The total area occupied by Dharmachakra-Jina Vihara at its ground measured 760' in east-west direction. The monastery complex was also enclosed by a wall, which was intercepted by carved bastions. A long wall stretching from the second gateway (west) to the western limit of the site was traced in the excavations5. The main entrance to the monastery was from the east, which opened into a 114' long (east-west axis) courtyard. The entrance was “flanked on the outsides with richly carved bastions with a neatly constructed gate-keepers lodge within”6. The boundary wall of the eastern side, which embodies the gate and encircles the courtyard, is composed of 4'4" thick masonry. The boundary wall is composed of brick-bats, which fills the inner part, while its façade is constructed of complete and chiseled bricks placed neatly. The monastery had a second gateway, which was not in full alignment with the earlier one. Attached to a spacious courtyard, this gateway was located on its eastern axis. The second gateway, a larger composition than the previous one, was also decorated and attached to it was a gatekeepers’ chamber. “But, between the bastions and the lodge, instead of a mere wall, there was a large gatehouse, measuring 61' x 28' and containing several chambers”7. Excavators presume this gateway to look like a gopuram of the South Indian temples, since the foundation of it is massive. The medium used for the gateway, the chiseled brick and stone, and the nature of composition was same as the main building of the monastery. Some pilasters were also recovered from the area, but the elevation of the structure could not be ascertained due to its ruined condition.
The main courtyard was attached to two smaller courts in the south and perhaps in the north. The floor of the courtyard was covered by 4'x2'3"x1' sandstone slabs, and was also covered by a concrete floor, corresponding with the concrete flooring of the eastern part of the main shrine. Exposed near the western boundary wall, the courtyard at three sides was encircled by dwelling cells. Near the north-western corner of the court was exposed a well, surrounded by a low parapet. A great drain was exposed, which was draining all the refuge water from the monastery. Exposed up to the length of 52', its side walls were 6' high and about 2'6" thick. Its floor was covered with sandstone slabs and the drain too was covered by sandstone slabs (average size 5'3"x1'6"x8"). The drain was about 6' deep and 3'4"wide.
The basement of this monastery was made of chiseled bricks decorated on the outer and the inner facades by insetting moulded bricks up to the height of 8'. This structure was found in a badly damaged condition. The stone carved lintels and doorjambs were found lying in basement and over the courtyard. Existence of another storey of this monastery can be presumed from the debris. The images recovered from this complex date between late Gupta and early medieval, suggesting that the Dharmachakra-Jina Vihara superimposes some earlier structures.

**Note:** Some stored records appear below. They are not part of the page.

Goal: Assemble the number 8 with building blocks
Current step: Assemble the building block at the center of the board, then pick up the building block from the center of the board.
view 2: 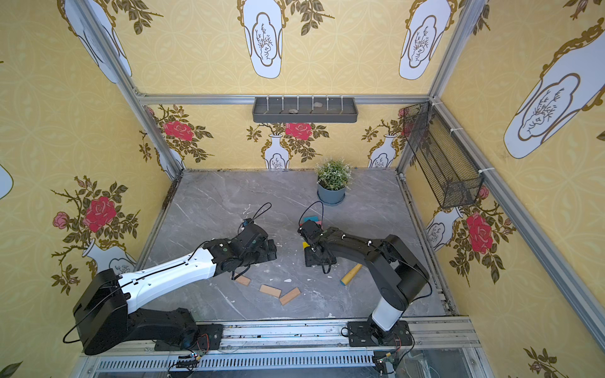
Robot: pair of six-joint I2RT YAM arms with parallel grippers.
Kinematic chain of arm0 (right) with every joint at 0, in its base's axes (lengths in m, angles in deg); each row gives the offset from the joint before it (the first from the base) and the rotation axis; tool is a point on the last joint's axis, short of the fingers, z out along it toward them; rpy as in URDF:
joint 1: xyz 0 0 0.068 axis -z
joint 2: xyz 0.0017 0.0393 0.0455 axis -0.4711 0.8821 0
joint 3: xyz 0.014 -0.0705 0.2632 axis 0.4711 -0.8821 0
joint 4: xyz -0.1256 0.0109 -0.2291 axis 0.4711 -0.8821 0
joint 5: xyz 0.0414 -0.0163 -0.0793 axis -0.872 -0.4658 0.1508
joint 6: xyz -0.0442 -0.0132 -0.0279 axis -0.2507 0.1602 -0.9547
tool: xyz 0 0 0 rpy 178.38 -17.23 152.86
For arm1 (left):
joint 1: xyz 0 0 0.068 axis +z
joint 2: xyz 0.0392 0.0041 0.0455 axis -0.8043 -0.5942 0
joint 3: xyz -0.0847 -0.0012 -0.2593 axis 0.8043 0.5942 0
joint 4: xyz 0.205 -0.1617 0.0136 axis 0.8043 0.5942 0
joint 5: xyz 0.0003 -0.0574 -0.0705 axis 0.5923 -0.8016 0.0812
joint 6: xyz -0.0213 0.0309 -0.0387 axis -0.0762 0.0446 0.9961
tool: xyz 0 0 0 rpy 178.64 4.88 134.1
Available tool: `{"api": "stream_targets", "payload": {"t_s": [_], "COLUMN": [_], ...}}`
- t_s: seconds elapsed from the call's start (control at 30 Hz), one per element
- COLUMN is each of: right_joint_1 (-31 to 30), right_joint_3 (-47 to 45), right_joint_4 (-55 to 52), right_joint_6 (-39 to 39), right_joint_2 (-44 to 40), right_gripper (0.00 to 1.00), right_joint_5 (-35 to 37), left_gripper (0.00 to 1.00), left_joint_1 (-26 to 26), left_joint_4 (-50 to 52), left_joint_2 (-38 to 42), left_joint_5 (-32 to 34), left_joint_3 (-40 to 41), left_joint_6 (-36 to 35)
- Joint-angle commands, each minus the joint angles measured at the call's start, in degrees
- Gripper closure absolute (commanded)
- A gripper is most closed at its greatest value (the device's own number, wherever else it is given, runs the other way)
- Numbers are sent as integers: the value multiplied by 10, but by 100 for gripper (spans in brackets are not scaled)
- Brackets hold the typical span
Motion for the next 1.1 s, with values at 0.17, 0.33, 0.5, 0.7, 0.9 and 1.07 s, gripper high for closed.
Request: {"api": "stream_targets", "payload": {"t_s": [0.17,0.33,0.5,0.7,0.9,1.07], "right_joint_1": [-2,-3,-2,-2,-1,-1], "right_joint_3": [-3,-2,0,-18,-61,-79], "right_joint_4": [-15,-13,-4,29,79,94], "right_joint_6": [-2,-5,-14,-24,-24,-23], "right_joint_2": [-21,-55,-131,-235,-339,-380], "right_gripper": [23,17,8,3,0,1], "right_joint_5": [6,-17,-47,-54,-42,-33], "left_gripper": [0,0,0,0,0,0], "left_joint_1": [0,1,14,75,146,199], "left_joint_4": [-7,8,53,90,103,93], "left_joint_2": [2,14,45,104,145,159], "left_joint_5": [5,23,62,66,55,32], "left_joint_3": [5,4,-3,17,34,47], "left_joint_6": [1,2,-1,4,-2,16]}}
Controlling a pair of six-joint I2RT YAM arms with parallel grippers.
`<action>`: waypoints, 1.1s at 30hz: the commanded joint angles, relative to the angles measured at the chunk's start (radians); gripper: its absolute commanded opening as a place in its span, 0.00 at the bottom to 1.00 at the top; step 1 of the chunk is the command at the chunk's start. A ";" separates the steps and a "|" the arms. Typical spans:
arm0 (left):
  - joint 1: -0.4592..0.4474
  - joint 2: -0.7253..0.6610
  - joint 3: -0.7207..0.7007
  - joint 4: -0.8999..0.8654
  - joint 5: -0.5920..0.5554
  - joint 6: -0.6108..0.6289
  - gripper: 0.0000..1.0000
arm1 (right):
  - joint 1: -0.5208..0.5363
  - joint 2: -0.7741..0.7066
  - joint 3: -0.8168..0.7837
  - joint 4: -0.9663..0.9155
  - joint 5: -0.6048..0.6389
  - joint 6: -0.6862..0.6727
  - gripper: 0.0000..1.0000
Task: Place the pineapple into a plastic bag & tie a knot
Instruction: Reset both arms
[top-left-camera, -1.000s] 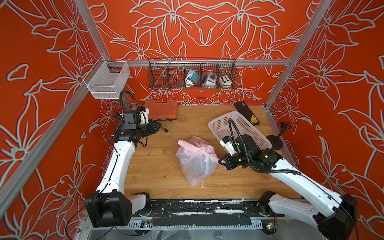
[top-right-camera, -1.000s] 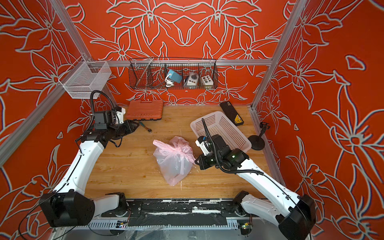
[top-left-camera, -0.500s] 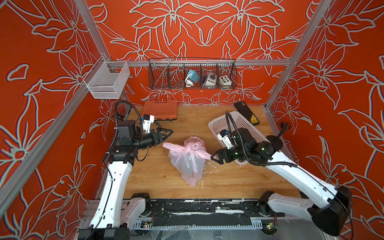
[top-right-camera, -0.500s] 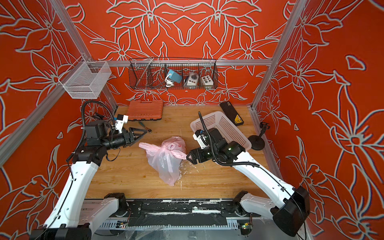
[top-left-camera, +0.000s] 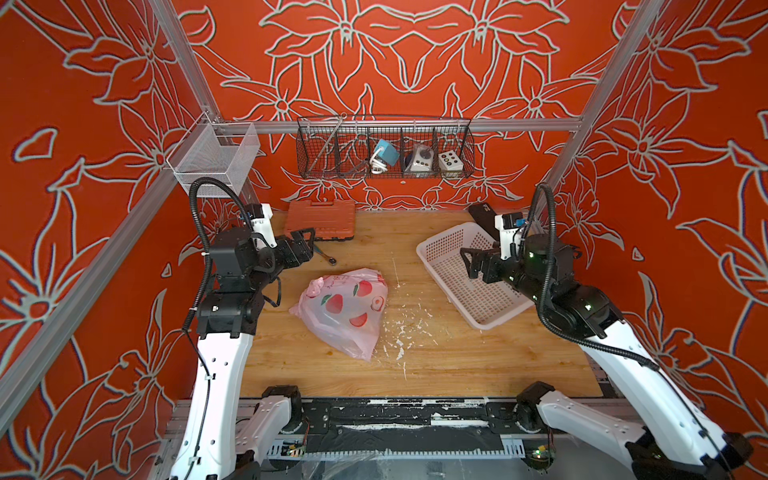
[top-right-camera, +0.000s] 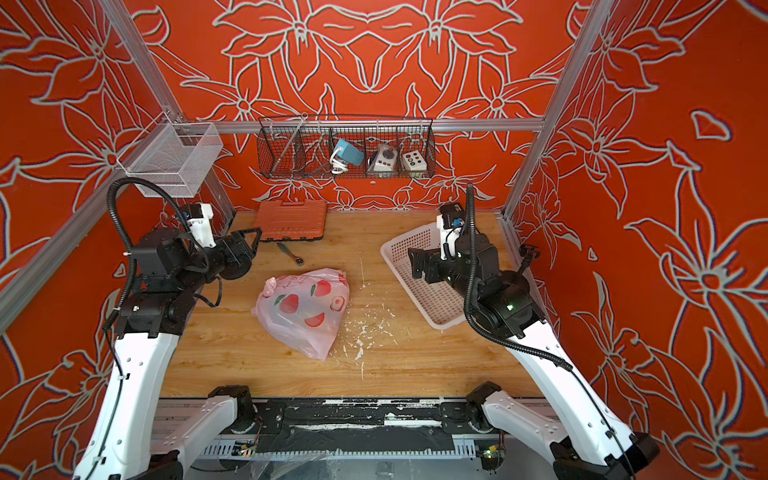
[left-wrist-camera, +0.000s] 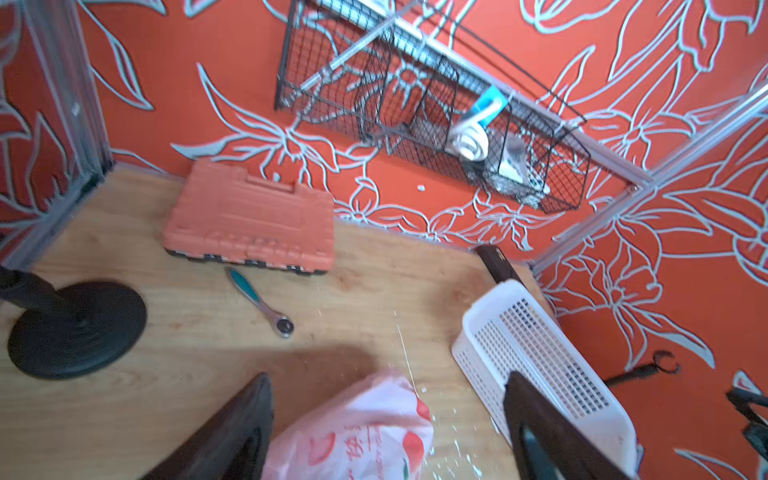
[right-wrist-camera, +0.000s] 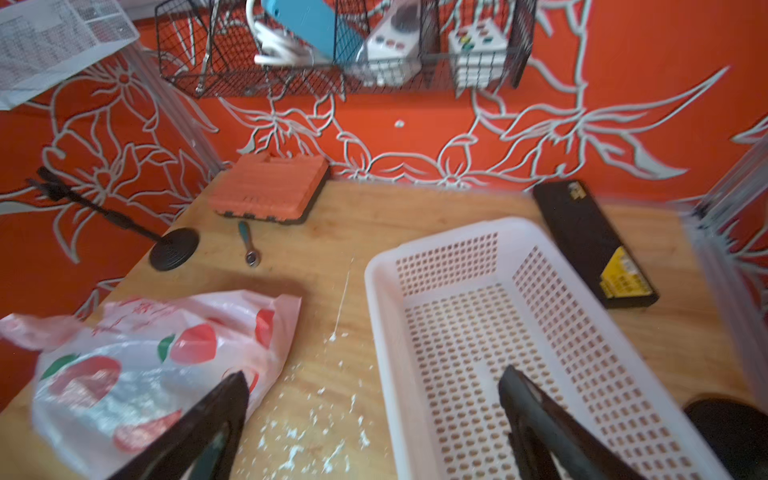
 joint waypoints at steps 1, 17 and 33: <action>-0.002 -0.034 -0.163 0.282 -0.144 -0.016 0.88 | -0.051 0.011 -0.093 0.307 0.262 -0.247 0.98; -0.011 -0.010 -0.809 0.602 -0.559 0.089 0.94 | -0.413 0.034 -0.787 0.840 0.239 -0.255 0.98; -0.029 0.432 -0.941 1.261 -0.369 0.249 0.94 | -0.411 0.471 -0.913 1.419 0.137 -0.288 0.98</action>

1.Archaeological Survey of India Annual Report 1907-08: 43.
2.Majumdar, B. 1947. A Guide to Sarnath. (2nd Revised Edition). The Manager, Government of India Press, Delhi, 36.
3.Archaeological Survey of India Annual Report 1907-08: 43-46.
4.Archaeological Survey of India Annual Report 1907-08: 43.
5.Majumdar, B. 1947. A Guide to Sarnath. (2nd Revised Edition). The Manager, Government of India Press, Delhi, 36.
6.Archaeological Survey of India Annual Report 1907-08: 45-46.
7.Archaeological Survey of India Annual Report 1907-08: 45.